One of the most frustrating aspects of this long nightmare was the tendency for many all of a sudden becoming experts on things they knew little or nothing about. Perhaps because they listened to and believed their heartless President, and the talking heads at Fox News.

A Periodic Assessment

My blog posts aren’t well-researched New York Times pieces, but I believe my opinions are rarely out in left field.

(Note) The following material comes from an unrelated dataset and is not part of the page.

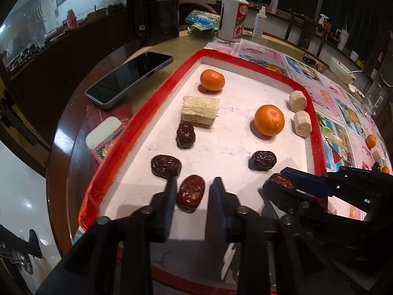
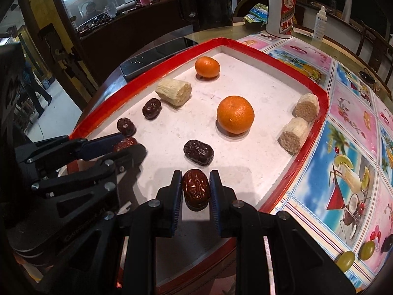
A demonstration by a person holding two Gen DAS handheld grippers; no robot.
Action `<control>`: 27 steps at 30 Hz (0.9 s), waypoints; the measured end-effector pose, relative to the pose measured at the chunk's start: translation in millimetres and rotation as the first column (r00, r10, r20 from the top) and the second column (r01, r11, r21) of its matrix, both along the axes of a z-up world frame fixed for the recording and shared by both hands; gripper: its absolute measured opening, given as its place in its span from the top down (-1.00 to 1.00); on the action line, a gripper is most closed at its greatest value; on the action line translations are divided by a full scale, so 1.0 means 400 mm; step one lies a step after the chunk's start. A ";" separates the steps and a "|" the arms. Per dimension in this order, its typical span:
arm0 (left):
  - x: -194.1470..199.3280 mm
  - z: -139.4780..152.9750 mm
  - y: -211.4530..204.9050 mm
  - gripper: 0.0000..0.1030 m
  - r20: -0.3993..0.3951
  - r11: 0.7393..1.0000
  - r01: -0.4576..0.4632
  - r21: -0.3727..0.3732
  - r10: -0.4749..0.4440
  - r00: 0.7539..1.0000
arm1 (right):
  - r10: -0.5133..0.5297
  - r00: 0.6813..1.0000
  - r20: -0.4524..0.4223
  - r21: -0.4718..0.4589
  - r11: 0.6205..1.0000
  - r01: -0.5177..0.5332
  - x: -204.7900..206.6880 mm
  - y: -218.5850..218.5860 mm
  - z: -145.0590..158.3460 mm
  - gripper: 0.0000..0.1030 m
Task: Organize fruits
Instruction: 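Carry both dates into the tray and open both tools, then move both open tools back over the fruit on the table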
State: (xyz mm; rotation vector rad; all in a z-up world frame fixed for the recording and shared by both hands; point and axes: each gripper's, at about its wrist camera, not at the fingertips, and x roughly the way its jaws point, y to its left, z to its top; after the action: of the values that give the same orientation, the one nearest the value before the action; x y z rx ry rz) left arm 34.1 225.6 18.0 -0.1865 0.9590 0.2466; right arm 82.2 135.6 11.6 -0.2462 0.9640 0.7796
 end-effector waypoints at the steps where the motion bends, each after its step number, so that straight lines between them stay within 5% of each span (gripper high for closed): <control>1: 0.001 -0.001 -0.001 0.31 -0.003 1.000 -0.008 0.008 0.008 1.000 | 0.000 1.000 -0.002 0.001 1.000 0.000 0.000 -0.001 -0.001 0.52; 8: -0.008 -0.001 0.011 -0.07 -0.018 0.999 -0.046 0.022 0.046 0.999 | -0.018 1.000 -0.012 -0.005 1.000 0.018 0.004 -0.010 -0.001 0.36; 16: -0.030 0.005 0.005 -0.27 -0.032 0.997 -0.070 0.045 0.071 0.997 | -0.025 1.000 0.014 -0.021 0.999 0.025 -0.017 -0.028 0.010 0.16; 27: -0.085 0.035 -0.045 -0.28 -0.016 0.994 -0.087 0.069 0.088 0.996 | 0.005 0.998 0.059 0.011 1.000 -0.006 -0.080 -0.078 0.046 0.04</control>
State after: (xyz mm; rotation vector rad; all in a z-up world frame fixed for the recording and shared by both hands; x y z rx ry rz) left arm 0.2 207.8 32.2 -0.1639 0.9612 0.3617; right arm 50.2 104.6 30.2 -0.2606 0.9031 0.7785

While some of what ends up in a published post might be considered a collection of unformed or loosely connected thoughts and a shooting from the hip, I’ve more often written things that are sooner or later corroborated or confirmed to one extent or another.

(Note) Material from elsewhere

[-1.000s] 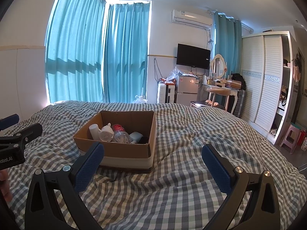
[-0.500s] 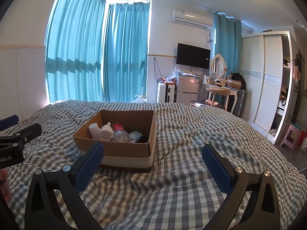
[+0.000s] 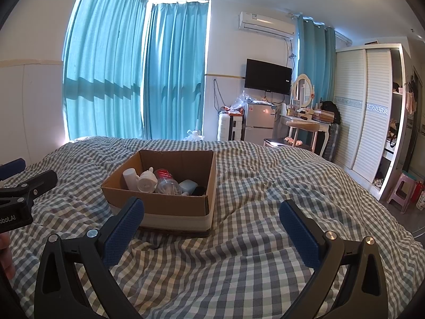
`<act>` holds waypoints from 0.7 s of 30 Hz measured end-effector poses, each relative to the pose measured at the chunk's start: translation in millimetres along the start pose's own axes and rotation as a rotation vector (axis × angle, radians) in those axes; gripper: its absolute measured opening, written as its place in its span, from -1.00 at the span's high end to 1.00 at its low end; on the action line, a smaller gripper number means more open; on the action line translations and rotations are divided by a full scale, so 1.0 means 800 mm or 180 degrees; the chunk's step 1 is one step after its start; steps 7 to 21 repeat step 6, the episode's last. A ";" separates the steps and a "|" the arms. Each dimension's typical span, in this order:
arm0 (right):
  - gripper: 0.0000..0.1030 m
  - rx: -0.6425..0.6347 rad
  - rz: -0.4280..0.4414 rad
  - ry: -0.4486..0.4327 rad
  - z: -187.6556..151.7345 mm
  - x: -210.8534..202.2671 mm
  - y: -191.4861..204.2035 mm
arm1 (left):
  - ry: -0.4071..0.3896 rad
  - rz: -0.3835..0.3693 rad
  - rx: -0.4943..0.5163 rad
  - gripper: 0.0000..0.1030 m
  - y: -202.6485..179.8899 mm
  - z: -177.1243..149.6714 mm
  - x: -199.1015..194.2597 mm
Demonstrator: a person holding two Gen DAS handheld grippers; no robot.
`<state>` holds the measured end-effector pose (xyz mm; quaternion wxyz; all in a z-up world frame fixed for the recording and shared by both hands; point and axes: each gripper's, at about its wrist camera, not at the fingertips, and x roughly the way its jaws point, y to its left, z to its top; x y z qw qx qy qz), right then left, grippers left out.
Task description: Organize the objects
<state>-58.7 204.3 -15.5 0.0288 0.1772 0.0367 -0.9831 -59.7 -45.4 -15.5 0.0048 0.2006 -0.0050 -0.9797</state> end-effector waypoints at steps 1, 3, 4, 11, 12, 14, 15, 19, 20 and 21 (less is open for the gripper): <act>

Sometimes it’s difficult to tell if my insights are actual insights or if I’m simply forgetting where I’ve read or heard something and later writing as if it is an original thought. But I’ve seen enough over the years in pastoral ministry to make what I consider safe assumptions about human nature. While not a recommended path, one can on occasion make generalizations about what one hears from people, what they say and the way they say it. Stereotyping isn’t always a jumping to conclusions. Peoples’ words reveal things about them.

I’ll always believe that each one of us is a unique being, but this by itself doesn’t mean we are all equally endowed with a capacity to process information. There are too many variables, among them the wise guidance of an elder or the lack thereof, or a somehow deprived view of the world that engenders hopelessness and futility and anger.

It seems this neglect has loomed large over the last six years, though most likely longer. The mind-numbing reality that a person like Donald Trump could become President of the United States has led many to believe that this nation is in trouble, that cracks are being revealed, that America is following a path that well-intentioned, freedom-loving people eventually follow, or succumb to, namely that the burden of (relative) freedom is too much to bear and we just need a “strongman” to show us the way.

What is disheartening and extremely disappointing is seeing that enough people still take this bait, still believe such a thing to be true. And that America, sadly, is destined to be no different than other failed experiments strewn across human history.

Stubborn To A Fault

How can Sarah Palin be winning a primary for a seat in Congress? I think people vote a certain way just to spite. They waste their vote but derive joy because they know it will piss off others of a different political stripe. They may even know she’s a quack, but that doesn’t matter. It’s all about not letting anyone tell them how to vote, and making sure the damned libs don’t get their way or have undue influence.

This “one nation under God” is falling apart, succumbing to paranoia and ignorance, wallowing in a cult of personality, listening to—and believing—the wrong people. Many like their people one way and one way only—white, straight, and Christian.

The Ongoing Cascade

Liz Cheney lost her bid to remain in the House, to a trump-backed candidate. It wasn’t unexpected, but it still feels like a harbinger. She’s really gonna go all-in on orange hair now.

On a somehow related note, I wonder how potent the trump loyalists really are. Could they really foment a rebellion leading to civil war? And why would they want to do that? Which America are they so worried about—the one who finally wakes up to embrace its potential, or the one mired in narrowmindedness and old thinking? I guess both?

We have other things to worry about, namely a climate that seems to be deteriorating fast. A drought that’s affecting ¾ of American farmers. I’m beginning to hate the sun. Day after day of threatening clouds but no rain. I know that in the summer things can get dry, but it’s difficult not to think climate change has something to do with this. And the media’s constant harping doesn’t help.